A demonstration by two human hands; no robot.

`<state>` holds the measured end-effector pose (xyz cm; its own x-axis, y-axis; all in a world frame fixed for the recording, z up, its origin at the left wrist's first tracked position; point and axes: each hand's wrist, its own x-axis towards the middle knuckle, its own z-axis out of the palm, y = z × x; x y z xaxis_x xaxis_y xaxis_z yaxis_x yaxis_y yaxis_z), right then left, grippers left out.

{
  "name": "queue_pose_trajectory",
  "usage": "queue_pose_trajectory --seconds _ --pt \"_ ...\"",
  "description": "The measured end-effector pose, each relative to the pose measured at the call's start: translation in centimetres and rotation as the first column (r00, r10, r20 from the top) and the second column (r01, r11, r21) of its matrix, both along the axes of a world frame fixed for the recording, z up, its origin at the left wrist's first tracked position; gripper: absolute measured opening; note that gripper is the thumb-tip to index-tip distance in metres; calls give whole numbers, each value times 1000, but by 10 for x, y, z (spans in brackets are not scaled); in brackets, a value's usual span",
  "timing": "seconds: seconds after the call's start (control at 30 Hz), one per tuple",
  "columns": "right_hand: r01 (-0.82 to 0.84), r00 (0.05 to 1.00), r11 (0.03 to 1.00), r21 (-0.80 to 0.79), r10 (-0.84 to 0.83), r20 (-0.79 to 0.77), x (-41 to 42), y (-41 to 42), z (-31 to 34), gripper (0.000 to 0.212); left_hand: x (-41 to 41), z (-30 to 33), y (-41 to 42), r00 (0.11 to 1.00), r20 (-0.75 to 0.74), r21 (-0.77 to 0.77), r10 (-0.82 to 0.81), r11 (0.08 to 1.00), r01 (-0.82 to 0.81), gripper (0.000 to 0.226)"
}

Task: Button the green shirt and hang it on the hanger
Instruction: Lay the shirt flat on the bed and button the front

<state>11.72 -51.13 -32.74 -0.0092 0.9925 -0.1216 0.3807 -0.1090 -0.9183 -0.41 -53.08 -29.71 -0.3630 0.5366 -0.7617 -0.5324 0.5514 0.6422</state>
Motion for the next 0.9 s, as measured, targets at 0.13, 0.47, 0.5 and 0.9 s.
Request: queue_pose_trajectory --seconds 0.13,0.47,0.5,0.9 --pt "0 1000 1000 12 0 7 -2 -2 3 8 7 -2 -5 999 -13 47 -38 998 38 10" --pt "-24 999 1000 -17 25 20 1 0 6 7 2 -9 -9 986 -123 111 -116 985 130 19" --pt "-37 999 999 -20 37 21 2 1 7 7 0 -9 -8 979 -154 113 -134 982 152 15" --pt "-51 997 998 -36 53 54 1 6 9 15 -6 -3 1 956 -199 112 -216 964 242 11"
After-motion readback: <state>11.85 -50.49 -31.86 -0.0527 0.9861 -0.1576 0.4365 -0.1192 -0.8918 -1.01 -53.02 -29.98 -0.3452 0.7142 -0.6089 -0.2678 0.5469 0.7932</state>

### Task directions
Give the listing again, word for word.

### Your response
A demonstration by two human hands; no robot.

`<state>` holds the measured end-effector pose (xyz cm; its own x-axis, y-axis; all in a world frame fixed for the recording, z up, its origin at the left wrist's first tracked position; point and axes: each hand's wrist, its own x-axis towards the middle knuckle, its own z-axis out of the palm, y = z × x; x y z xaxis_x xaxis_y xaxis_z yaxis_x yaxis_y yaxis_z), right then left, grippers left out.

{
  "name": "queue_pose_trajectory",
  "usage": "queue_pose_trajectory --seconds _ --pt \"_ ...\"",
  "description": "The measured end-effector pose, each relative to the pose measured at the call's start: translation in centimetres and rotation as the first column (r00, r10, r20 from the top) and the second column (r01, r11, r21) of its matrix, both along the axes of a world frame fixed for the recording, z up, its origin at the left wrist's first tracked position; gripper: absolute measured opening; note that gripper is the thumb-tip to index-tip distance in metres; calls give whole numbers, each value times 1000, but by 10 for x, y, z (spans in brackets are not scaled); in brackets, a value's usual span",
  "timing": "seconds: seconds after the call's start (control at 30 Hz), one per tuple",
  "columns": "right_hand: r01 (-0.82 to 0.84), r00 (0.05 to 1.00), r11 (0.03 to 1.00), r21 (-0.80 to 0.79), r10 (-0.84 to 0.83), r20 (-0.79 to 0.77), x (-41 to 42), y (-41 to 42), z (-31 to 34), gripper (0.000 to 0.212); left_hand: x (-41 to 41), z (-30 to 33), y (-41 to 42), r00 (0.11 to 1.00), r20 (-0.75 to 0.74), r21 (-0.77 to 0.77), r10 (-0.82 to 0.81), r11 (0.08 to 1.00), r01 (-0.82 to 0.81), gripper (0.000 to 0.226)"
}

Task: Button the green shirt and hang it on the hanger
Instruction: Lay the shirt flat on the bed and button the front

<state>11.72 -51.13 -32.74 -0.0092 0.9925 -0.1216 0.3807 -0.1090 -0.9183 -0.41 -53.08 -29.71 -0.3630 0.5366 -0.7617 -0.5324 0.5514 0.6422</state>
Motion for the next 0.9 s, as measured, targets at 0.13, 0.47, 0.5 and 0.9 s.
Request: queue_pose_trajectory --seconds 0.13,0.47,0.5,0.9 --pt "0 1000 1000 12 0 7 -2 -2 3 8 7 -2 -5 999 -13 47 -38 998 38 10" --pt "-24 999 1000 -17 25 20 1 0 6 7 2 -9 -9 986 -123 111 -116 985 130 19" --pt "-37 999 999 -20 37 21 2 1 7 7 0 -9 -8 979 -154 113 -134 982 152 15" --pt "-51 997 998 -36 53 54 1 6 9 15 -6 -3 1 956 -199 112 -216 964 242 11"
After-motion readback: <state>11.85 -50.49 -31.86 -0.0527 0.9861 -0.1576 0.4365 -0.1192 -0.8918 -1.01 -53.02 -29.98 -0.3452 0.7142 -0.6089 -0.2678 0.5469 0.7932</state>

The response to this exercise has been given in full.